Still, what's the purpose of StringBuilder in C# if it wasn't
for speeding up string assembly.
I don't know what you mean by "conversion call" in this concext
Preparatory conversion from original string to string buffer, final conversion
from string buffer to string.
but ... Yes, I can imagine an implementation where string objects
share character buffers and only manage their own start/end pointers.
Yes, just about.
So, if there's some yet unused and big enough room left in that buffer
there's no need to allocate a new buffer for concatenation. But you
might need to do some locking/synchronization.
Only for the reference counting.
In Java there is also a String member function "concat" which could do
what I described above. Just for kicks and giggles I wrote a simple
test in Java:
1: String a = "";
for (int k=0; k<0x10000; ++k) {
a = a + ".";
}
2: String a = "";
for (int k=0; k<0x10000; ++k) {
a = a.concat(".");
}
3: StringBuilder sb = new StringBuilder();
for (int k=0; k<0x10000; ++k) {
sb.append(".");
}
String a = sb.toString();
Test | Runtime
-----+---------------
1 | 10.369 seconds
2 | 2.624 seconds
3 | 0.076 seconds
#3 looks like C# not Java, and you're not testing '+='.

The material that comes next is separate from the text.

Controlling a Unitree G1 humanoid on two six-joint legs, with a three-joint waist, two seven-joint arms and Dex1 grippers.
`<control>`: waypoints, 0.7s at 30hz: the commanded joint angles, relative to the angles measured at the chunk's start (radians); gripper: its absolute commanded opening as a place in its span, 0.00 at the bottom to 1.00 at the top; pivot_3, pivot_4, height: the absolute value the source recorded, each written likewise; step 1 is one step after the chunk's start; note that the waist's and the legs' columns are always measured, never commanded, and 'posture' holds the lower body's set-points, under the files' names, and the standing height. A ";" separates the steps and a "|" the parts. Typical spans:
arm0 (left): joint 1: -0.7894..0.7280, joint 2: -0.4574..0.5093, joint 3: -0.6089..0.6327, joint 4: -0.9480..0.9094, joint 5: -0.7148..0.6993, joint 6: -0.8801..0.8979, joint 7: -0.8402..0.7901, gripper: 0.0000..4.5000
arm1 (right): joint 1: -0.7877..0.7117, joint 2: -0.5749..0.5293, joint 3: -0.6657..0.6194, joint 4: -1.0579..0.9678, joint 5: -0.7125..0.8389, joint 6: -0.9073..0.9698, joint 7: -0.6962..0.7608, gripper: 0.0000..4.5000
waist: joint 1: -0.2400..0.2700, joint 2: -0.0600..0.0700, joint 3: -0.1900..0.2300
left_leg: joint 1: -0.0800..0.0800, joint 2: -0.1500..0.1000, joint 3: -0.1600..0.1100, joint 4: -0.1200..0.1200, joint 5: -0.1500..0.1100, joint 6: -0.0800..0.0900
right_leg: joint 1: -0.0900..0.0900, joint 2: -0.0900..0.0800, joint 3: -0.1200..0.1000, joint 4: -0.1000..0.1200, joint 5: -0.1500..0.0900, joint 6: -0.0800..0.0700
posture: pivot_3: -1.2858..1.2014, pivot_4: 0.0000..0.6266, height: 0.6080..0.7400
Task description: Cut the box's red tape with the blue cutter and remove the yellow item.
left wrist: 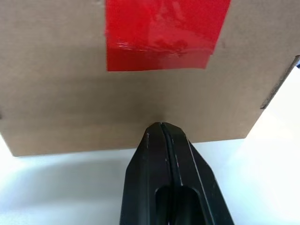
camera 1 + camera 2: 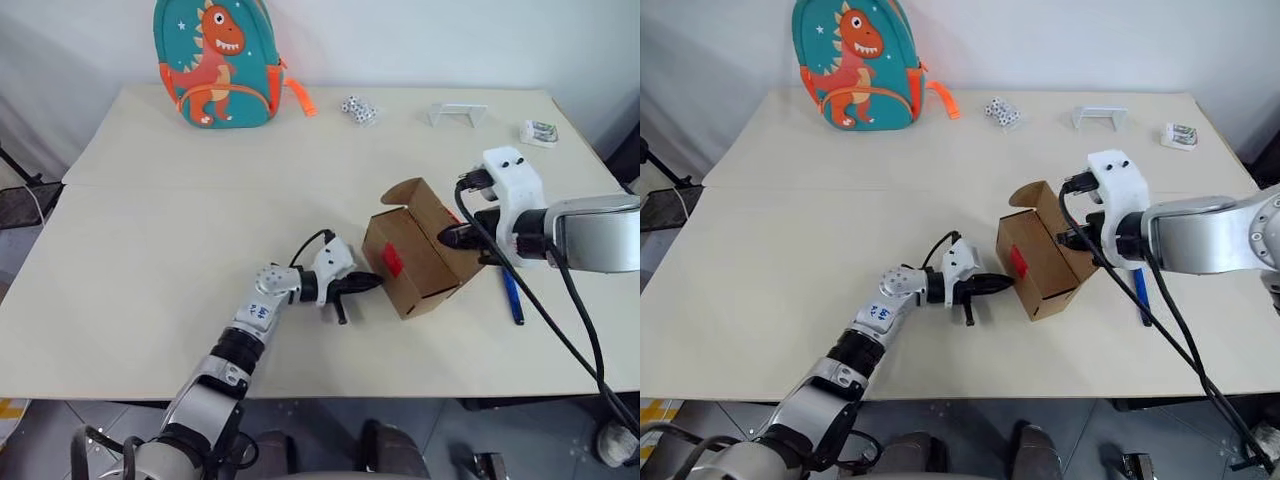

But I'm surprised at the results, which I've duplicated for both Java and C#,
and in particular for '+='.
Even though my compilers are old, it seems that both Java and C# have really
inefficient '+=' implementations.
As far as I know java.lang.StringBuilder doesn't do any kind of
locking/synchronization which is probably one reason it is so fast.
Alf, care to provide some C# test results just for the heck of it?
OK, but note that these are OLD compilers and VMs.
<versions>
C:\temp> java -version
java version "1.6.0_05"
Java(TM) SE Runtime Environment (build 1.6.0_05-b13)
Java HotSpot(TM) Client VM (build 10.0-b19, mixed mode, sharing)
C:\temp> csc
Microsoft (R) Visual C# 2005 Compiler version 8.00.50727.1433
for Microsoft (R) Windows (R) 2005 Framework version 2.0.50727
Copyright (C) Microsoft Corporation 2001-2005. All rights reserved.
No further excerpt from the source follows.